ACTIVITY: In the listing below, print exactly the lines between the line holding "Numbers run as" and the line holding "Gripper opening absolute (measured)", inclusive, and no more.

DATASET EXTRACT:
=== Begin Enclosure ===

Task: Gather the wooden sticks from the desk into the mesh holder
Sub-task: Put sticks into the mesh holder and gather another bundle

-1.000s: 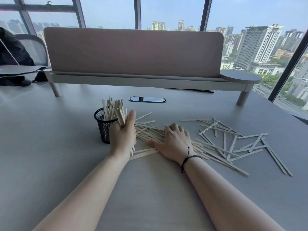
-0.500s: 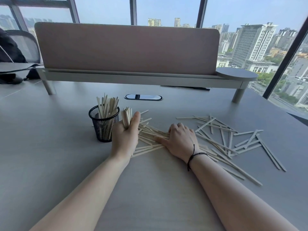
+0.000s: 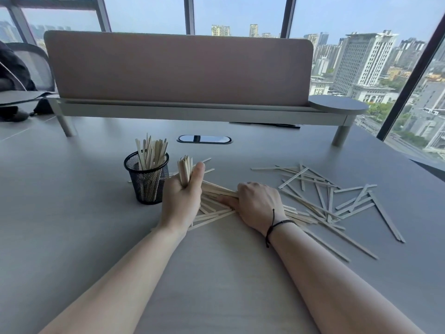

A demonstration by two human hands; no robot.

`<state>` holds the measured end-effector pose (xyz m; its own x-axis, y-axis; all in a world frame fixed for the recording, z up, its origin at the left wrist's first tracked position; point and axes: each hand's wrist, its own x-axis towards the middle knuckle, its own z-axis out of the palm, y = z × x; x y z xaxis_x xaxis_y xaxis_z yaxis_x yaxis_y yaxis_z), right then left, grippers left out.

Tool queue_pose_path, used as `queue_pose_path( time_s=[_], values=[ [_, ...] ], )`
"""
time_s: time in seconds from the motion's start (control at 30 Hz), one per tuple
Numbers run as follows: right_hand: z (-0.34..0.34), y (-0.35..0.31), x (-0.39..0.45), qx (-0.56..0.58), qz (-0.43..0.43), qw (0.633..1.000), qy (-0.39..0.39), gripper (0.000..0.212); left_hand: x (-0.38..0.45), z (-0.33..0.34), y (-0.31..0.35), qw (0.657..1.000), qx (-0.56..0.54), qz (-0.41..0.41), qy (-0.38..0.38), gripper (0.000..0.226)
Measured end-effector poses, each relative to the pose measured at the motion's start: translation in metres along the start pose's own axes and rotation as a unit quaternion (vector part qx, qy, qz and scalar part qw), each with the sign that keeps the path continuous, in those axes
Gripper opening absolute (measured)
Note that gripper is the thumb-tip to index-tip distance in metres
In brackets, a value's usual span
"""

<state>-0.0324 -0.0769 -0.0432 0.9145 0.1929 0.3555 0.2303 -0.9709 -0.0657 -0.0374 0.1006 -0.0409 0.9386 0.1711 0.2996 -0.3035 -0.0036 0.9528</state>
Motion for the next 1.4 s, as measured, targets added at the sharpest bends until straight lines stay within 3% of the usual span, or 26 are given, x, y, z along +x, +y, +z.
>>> queue_pose_path(
  time_s=[0.2,0.4,0.6,0.77,0.93,1.1,1.3,1.4],
  values=[
    [-0.005,0.002,0.0,0.043,-0.009,0.999,0.032,0.056,-0.002,0.003,0.001,1.0,0.015,0.011,-0.007,0.062],
    [-0.009,0.003,-0.002,0.069,0.005,0.992,0.101,0.066,-0.003,0.003,0.001,1.0,0.01,0.024,-0.012,0.064],
    [-0.01,0.007,-0.002,0.065,0.036,0.997,0.028,0.063,-0.003,0.003,0.002,1.0,0.007,0.021,-0.013,0.064],
    [-0.012,0.008,-0.003,0.058,0.048,0.997,0.007,0.072,-0.003,0.002,0.004,1.0,0.005,0.018,-0.011,0.065],
    [-0.015,0.009,-0.004,0.036,0.029,0.999,-0.006,0.067,-0.004,0.003,0.006,1.0,0.007,0.014,-0.009,0.065],
    [-0.022,0.014,-0.002,0.03,0.025,0.999,0.027,0.065,-0.003,0.001,0.009,1.0,0.008,0.015,0.0,0.067],
    [-0.037,0.017,0.002,0.021,0.035,0.996,0.085,0.044,-0.003,0.0,0.011,1.0,0.006,0.02,0.013,0.065],
    [-0.043,0.015,0.002,0.059,0.057,0.99,0.113,0.046,-0.003,0.0,0.011,1.0,-0.003,0.018,0.009,0.061]
  ],
)
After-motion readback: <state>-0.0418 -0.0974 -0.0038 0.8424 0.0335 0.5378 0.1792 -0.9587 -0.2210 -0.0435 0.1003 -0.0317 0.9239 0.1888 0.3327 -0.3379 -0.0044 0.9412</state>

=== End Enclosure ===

RESULT OF THIS TASK:
Numbers run as follows: right_hand: z (-0.34..0.34), y (-0.35..0.31), x (-0.39..0.45), qx (-0.56..0.58), qz (-0.43..0.43), qw (0.633..1.000), qy (-0.39..0.39), gripper (0.000..0.212); left_hand: x (-0.38..0.45), z (-0.33..0.34), y (-0.31..0.35), qw (0.657..1.000), qx (-0.56..0.54), qz (-0.41..0.41), qy (-0.38..0.38), gripper (0.000..0.226)
Measured end-effector poses, each relative to the pose measured at the motion's start: translation in metres along the start pose's own axes and rotation as a unit quaternion (vector part qx, qy, qz and scalar part qw), each with the sign that keeps the path continuous, in those axes
Gripper opening absolute (measured)

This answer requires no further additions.